La desgracia histórica de este país es la plataforma ideológica del bonapartismo. Fue Carlos Marx quien tipificó estas formas carismáticas de representación , en su libro “El 18 brumario de Luis Bonaparte”, y aunque ya nadie cita al viejo marxismo, un vistazo a sus juicios, en particular al ciclo histórico que abre la Revolución francesa en 1789, nos permitiría entender la gravitación hegemónica de figuras como Joaquín Balaguer , Leonel Fernández y Danilo Medina en la historia contemporánea. La característica fundamental del bonapartismo es la subordinación de toda la sociedad al Poder ejecutivo. El más destacado de los regímenes bonapartistas que hemos tenido, después del año 1961, es el de Joaquín Balaguer. Pero cuando Balaguer subió al poder no se lo inventó. Balaguer es lo que es porque a la caída de Trujillo el aparato del Estado tenía un peso específico en riqueza nacional verdaderamente desproporcionado, puesto que el generalísimo reunía en su persona la riqueza propia y la riqueza del Estado. Balaguer administró todas las transiciones de ese super Estado, y subordinó a sus designios a la sociedad en su conjunto. Es lo mismo que ocurrió con Leonel Fernández, cuya idea de sí mismo, potenciada por la plataforma ideológica del bonapartismo, lo empujó a creerse el destino de todos.

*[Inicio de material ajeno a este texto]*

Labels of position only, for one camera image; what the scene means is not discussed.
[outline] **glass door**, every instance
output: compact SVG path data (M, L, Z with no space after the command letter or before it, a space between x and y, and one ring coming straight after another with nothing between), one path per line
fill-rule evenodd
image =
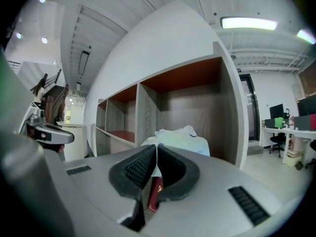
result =
M245 101L247 103L249 141L258 141L260 132L260 118L257 98L252 84L252 80L250 75L240 75L239 77L241 80Z

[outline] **stair railing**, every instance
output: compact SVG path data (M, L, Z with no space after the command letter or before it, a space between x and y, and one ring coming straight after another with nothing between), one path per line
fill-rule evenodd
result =
M52 76L50 78L47 79L48 74L44 75L44 79L45 79L45 89L49 86L51 86L53 83L56 84L59 78L59 75L61 73L61 69L58 71L58 73L55 76ZM36 85L30 89L30 91L33 91L35 89Z
M60 112L61 107L64 107L68 91L68 84L66 84L66 87L60 92L55 101L53 96L48 96L45 109L45 119L47 123L54 124L58 111Z
M8 61L11 69L14 71L14 73L17 75L20 71L21 63L14 62L14 61Z

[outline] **shelf compartment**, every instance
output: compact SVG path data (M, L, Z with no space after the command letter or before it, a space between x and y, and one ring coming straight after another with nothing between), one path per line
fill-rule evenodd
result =
M135 144L123 140L97 127L96 129L97 155L115 154L135 148Z
M107 100L99 99L95 124L97 127L101 128L102 130L105 129L106 108L107 108Z
M136 92L134 85L107 102L105 131L129 143L135 143Z
M191 125L207 140L213 157L229 159L237 144L236 102L222 58L164 72L139 84L137 144L160 129Z

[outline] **vent grille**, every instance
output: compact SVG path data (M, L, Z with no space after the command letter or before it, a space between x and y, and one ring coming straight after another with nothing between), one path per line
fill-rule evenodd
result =
M79 174L79 173L82 173L82 172L86 172L88 170L90 170L91 168L86 165L86 166L80 166L80 167L77 167L77 168L72 168L72 169L66 169L66 172L68 175L75 175L75 174Z
M269 214L242 186L233 187L228 191L255 226L269 218Z

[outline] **black vent slot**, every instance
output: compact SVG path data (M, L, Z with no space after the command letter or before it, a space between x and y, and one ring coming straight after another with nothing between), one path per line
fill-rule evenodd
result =
M269 218L269 214L242 186L233 187L228 191L255 226Z
M72 168L72 169L67 169L66 172L68 175L75 175L75 174L79 174L85 171L90 170L91 168L86 165L86 166L81 166L81 167L77 167L77 168Z
M143 189L156 166L156 159L154 158L155 151L139 157L138 160L126 166L124 170L125 176L133 182L133 184Z

En el bonapartismo la sociedad tiene una prohibición absoluta de inventarse a sí misma, únicamente el iluminado que detenta el poder del Estado participa de una manera de hacer el mundo. Rasgo que fija las conquistas sociales como objetos de posesión que brotan exclusivamente de su personalidad, y que las masas recibirán boquiabiertas, apabulladas, extasiadas y ensimismadas frente al prodigio. Es el bonapartismo de la historia dominicana el que ha legitimado con su práctica toda la depredación histórica del Estado. La desproporción de la corrupción y del despilfarro que hemos vivido en los dos últimos gobiernos de Danilo Medina tienen su fundamento en esta concepción bonapartista. Lo novedoso, sin embargo, es el modo de prolongación en el poder que, empinado sobre la ideología bonapartista, pretende materializar Danilo Medina. Selecciona a un socio que políticamente es un inepto, y mueve la modificación constitucional que le permitiría, según él se imagina, regresar al poder en el 2024. Nadie antes se había dado cuenta con tanta nitidez de lo que puede hacerse desde el aparato del Estado. Nadie ha descuajeringado más la institucionalidad de este país que Danilo Medina. Reelegirse, según él se imagina, mediante una relación “in absentia”, encarnado en un rentista sin ninguna capacidad política ni sensibilidad social, es lo peor que le pudiera ocurrir a este país. ¡Gonzalo, guárdame eso ahí! ¡Oh, Dios!